We have previously reported on ESMA's plans to address the risks to retail investors in the CFD sector, and more recently the FCA's own crack-down on particular firms offering these "high-risk" products.
In its call for evidence of 18 January 2018, ESMA notes that it and several national competent authorities have taken actions to address the risks. However, it says, these actions have not significantly reduced the risk to retail investors. Using its new powers to intervene under MiFID II, ESMA is considering placing a prohibition on the marketing, distribution or sale of binary options to retail investors, and restricting how CFDs may be offered to retail investors.
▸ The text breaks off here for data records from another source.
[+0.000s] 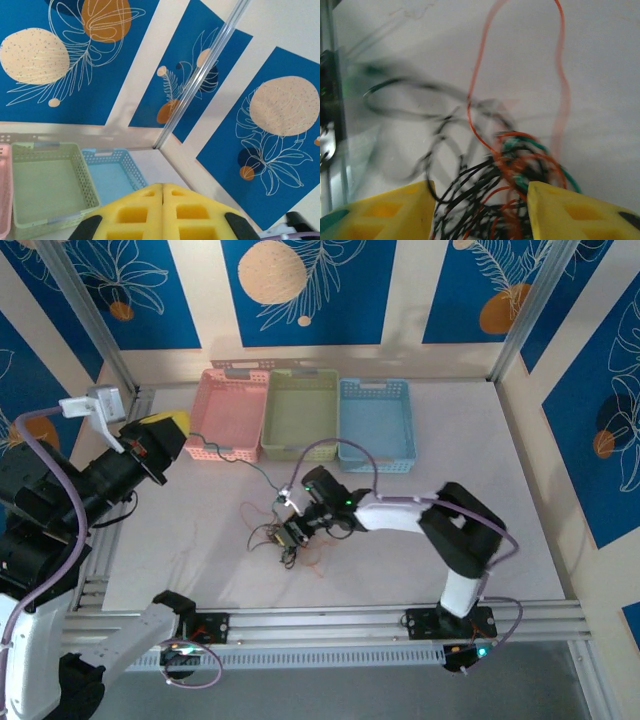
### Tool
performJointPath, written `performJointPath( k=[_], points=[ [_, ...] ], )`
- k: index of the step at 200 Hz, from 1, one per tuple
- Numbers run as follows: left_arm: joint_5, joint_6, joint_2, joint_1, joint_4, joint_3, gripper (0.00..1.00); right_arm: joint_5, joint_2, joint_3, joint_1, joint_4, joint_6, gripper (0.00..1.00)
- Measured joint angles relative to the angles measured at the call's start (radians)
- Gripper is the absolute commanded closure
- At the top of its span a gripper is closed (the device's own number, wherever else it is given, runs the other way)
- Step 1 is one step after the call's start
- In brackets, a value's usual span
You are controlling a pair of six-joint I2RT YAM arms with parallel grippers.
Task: Untangle the cables
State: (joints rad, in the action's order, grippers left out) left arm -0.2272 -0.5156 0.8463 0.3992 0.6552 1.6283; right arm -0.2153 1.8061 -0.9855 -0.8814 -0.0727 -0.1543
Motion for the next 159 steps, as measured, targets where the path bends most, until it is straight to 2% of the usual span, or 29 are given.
performJointPath(
  k=[37, 122, 141, 159],
  points=[
    [-0.024, -0.035, -0.009, 0.0, -0.039, 0.053, 1.0, 0.006, 0.095, -0.061, 0.013, -0.057, -0.071, 0.62],
    [-0.219, -0.187, -0.077, 0.0, -0.332, -0.034, 1.0, 0.044, 0.072, -0.016, 0.177, -0.063, -0.168, 0.72],
    [-0.237, -0.18, -0.072, 0.0, -0.322, -0.029, 1.0, 0.057, 0.048, 0.017, 0.211, -0.053, -0.174, 0.75],
    [-0.214, -0.103, -0.063, 0.0, -0.24, 0.017, 1.0, 0.063, 0.013, 0.056, 0.241, -0.047, -0.178, 0.78]
  ],
)
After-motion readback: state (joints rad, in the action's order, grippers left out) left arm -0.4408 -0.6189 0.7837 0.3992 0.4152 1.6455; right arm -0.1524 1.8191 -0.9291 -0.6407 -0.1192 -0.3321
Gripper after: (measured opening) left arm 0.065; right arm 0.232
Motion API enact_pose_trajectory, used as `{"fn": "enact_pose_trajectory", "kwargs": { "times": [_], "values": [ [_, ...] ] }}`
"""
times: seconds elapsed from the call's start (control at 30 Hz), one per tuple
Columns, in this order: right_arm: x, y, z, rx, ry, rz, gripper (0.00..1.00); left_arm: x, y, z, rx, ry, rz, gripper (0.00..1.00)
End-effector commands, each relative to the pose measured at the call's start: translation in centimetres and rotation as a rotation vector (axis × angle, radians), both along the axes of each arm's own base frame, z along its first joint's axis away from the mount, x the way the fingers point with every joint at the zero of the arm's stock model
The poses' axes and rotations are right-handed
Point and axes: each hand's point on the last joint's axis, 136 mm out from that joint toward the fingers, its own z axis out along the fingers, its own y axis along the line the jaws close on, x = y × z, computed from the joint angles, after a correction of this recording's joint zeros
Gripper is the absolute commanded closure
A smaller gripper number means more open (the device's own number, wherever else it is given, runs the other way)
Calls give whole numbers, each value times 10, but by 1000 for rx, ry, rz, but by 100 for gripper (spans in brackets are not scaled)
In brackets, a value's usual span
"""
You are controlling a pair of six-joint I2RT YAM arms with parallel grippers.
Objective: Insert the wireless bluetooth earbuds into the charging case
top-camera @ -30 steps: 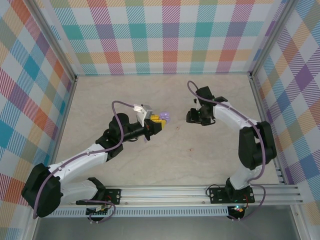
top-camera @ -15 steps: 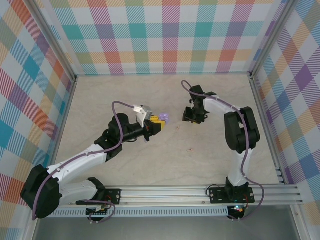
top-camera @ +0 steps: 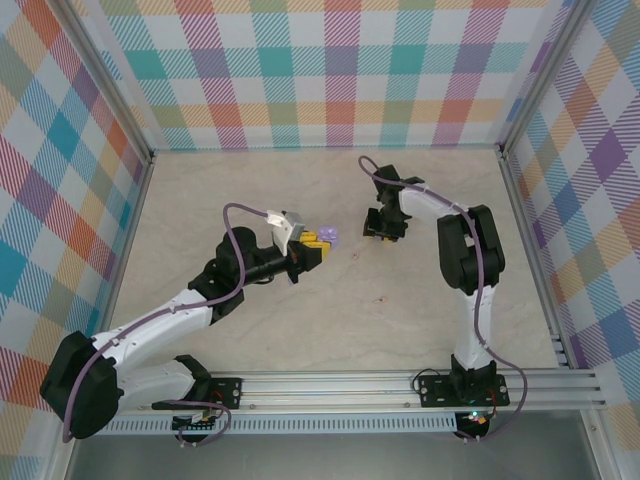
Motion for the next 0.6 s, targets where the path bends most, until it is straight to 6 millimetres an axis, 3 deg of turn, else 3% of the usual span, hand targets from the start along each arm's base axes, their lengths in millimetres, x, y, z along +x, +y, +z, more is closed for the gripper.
{"fn": "enact_pose_trajectory", "kwargs": {
  "times": [0.0, 0.23, 0.57],
  "values": [
    [7, 0, 1, -10, 8, 23, 56, -12, -3, 23, -35, -98, -46, 82],
    [13, 2, 0, -30, 29, 76, 58, -14, -2, 23, -39, -103, -47, 83],
    [2, 3, -4, -117, 76, 149, 61, -13, -2, 22, -44, -100, -45, 83]
  ]
}}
The FCA had separately announced its own proposals on restricting the marketing and sale of CFDs to retail investors in December 2016 (CP16/40), which were markedly similar to those now put forward by ESMA. However, the FCA announced it would hold off on implementing these measures until after ESMA announced its proposals, as we reported last summer. Therefore, it appears likely that the FCA's own proposals will now be dropped in favour of ESMA's, but the FCA has yet to confirm this.
CFDs and binary bets
CFDs and binary bets are, essentially, gambles on the entry and exit prices of an underlying asset within a given time. The asset can be anything that has a financial value, for example a currency, stock or index.
The payment to (or from) an investor with respect to a CFD depends on the actual difference in entry and exit price. In contrast, the payment with respect to a binary bet is set from the outset and, as the name suggests, the investor will receive all of this amount or nothing at all.
ESMA considers that CFDs expose retail investors to a significant risk of financial loss, which is exacerbated by high leverage. According to ESMA, retail investors are currently subjected to "aggressive marketing techniques" which include the offer of incentives to trade CFDs.
ESMA finds that binary bets expose retail investors to very high levels of risk and an inherently negative expected return. Additionally, the short duration of trades and all-or-nothing nature increases a retail investor's exposure to losses and encourages addictive behaviour.
ESMA notes that both CFDs and binary bets are complex products, and it has found a lack of transparent information at the point of sale which limits retail investors' abilities to understand the risks involved.
Restrictions on CFDs
ESMA believes that investor protection can be adequately achieved for CFDs by restricting the marketing, distribution and sale of CFDs to retail investors. In particular, ESMA wants to introduce:
leverage limits. These would range from 30:1 for major currency pairs to 5:1 for individual equities;
a margin close-out rule, which would mean that retail clients would be routinely protected from losing more than they have invested;
negative balance protection, which would provide an overall guaranteed limit on retail client losses;
a restriction on incentivisation of trading; and
a standardised risk warning, potentially requiring firms to disclose the percentages of clients making losses and profits in previous quarters.
ESMA has not yet decided where cryptocurrencies fit within the MiFID framework and is considering imposing a lower leverage limit of 2:1 or 1:1, or even prohibiting cryptocurrency CFDs altogether given the higher risks involved in these instruments.
Prohibition of binary bets
ESMA notes that, unlike CFDs, the inherent features of binary bets mean that restrictions would not sufficiently address the concerns it has around retail investor protection as it does with CFDs. It is, therefore, considering prohibiting the marketing, distribution and sale of binary bets to retail investors altogether.
The consultation period
ESMA will consider comments it receives by 5 February. With the potentially wide ranging restrictions on CFDs, and a complete prohibition on binary bets, firms who provide these products to retail investors, and retail investors who want to retain access to them, do not have long to make their voices heard.